■ **The problem**
Go from the first line below to the one with "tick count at" and print each line exactly.

■ **Collected material**
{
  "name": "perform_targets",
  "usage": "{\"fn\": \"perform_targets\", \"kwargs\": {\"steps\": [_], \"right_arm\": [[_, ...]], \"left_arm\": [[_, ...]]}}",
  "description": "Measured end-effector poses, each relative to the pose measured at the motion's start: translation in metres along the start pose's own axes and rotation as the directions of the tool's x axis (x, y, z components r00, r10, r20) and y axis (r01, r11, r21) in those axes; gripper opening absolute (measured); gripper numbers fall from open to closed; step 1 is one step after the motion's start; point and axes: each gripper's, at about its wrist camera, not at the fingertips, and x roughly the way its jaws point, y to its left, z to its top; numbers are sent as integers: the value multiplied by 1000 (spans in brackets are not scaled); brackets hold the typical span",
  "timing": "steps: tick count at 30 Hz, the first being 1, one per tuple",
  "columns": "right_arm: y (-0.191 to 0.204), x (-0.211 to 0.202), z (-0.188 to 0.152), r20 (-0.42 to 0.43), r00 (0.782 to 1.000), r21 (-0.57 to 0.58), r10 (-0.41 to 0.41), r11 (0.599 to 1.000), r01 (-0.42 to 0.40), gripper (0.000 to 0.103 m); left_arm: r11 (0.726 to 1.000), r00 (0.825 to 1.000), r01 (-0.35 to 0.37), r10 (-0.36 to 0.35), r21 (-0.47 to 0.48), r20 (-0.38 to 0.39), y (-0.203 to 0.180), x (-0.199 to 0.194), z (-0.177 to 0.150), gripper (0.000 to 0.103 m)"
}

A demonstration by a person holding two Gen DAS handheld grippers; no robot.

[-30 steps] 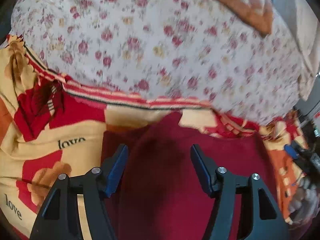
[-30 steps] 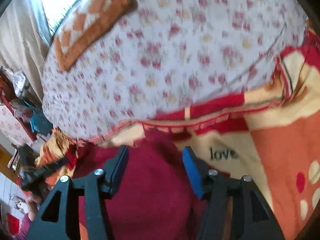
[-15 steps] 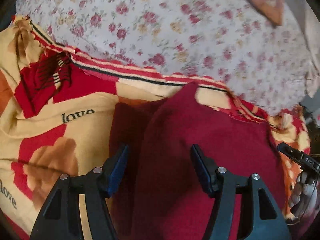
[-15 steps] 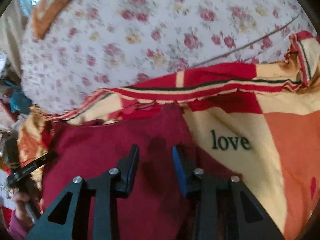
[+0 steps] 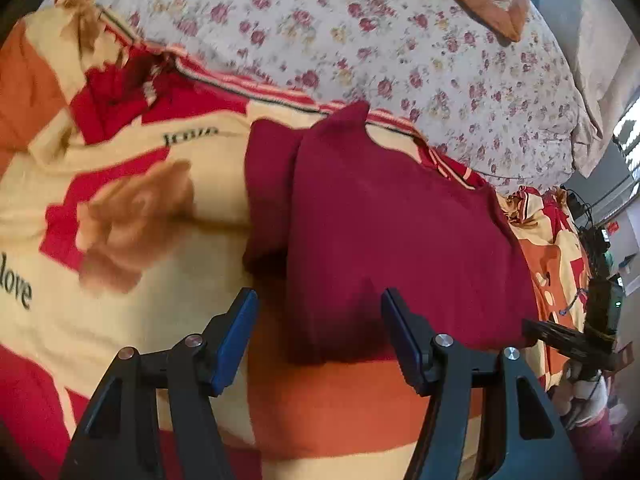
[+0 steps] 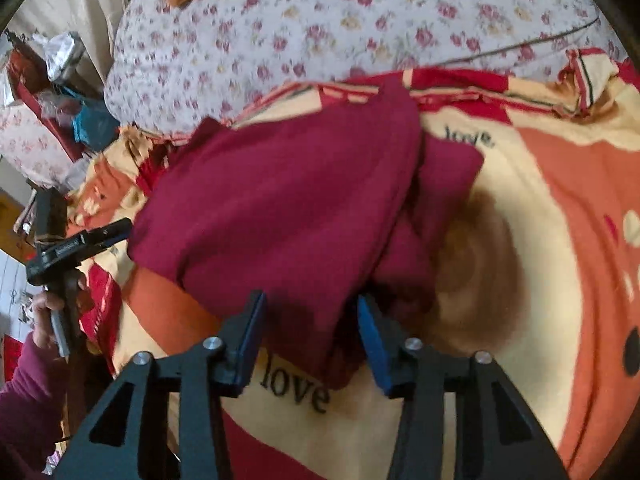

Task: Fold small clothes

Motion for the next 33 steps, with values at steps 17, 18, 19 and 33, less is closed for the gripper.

■ **Written solution**
{
  "name": "perform_targets",
  "usage": "{\"fn\": \"perform_targets\", \"kwargs\": {\"steps\": [_], \"right_arm\": [[_, ...]], \"left_arm\": [[_, ...]]}}",
  "description": "Measured end-effector poses, each relative to the pose measured at the motion's start: translation in metres along the start pose's own axes and rotation as the directions of the tool's x axis (x, y, z components r00, r10, r20) and y axis (r01, r11, r21) in those axes; gripper opening absolute (measured); gripper numbers fall from open to closed; step 1 is one step after the motion's start; point and axes: each gripper's, at about its wrist camera, not at the fingertips, and x roughly the way its jaws point, y to its left, z to its top; numbers are sent as integers: the value multiplied by 1000 (spans in brackets are not scaled); brackets hold the typical span",
  "timing": "steps: tick count at 30 Hz, the first being 1, one per tuple",

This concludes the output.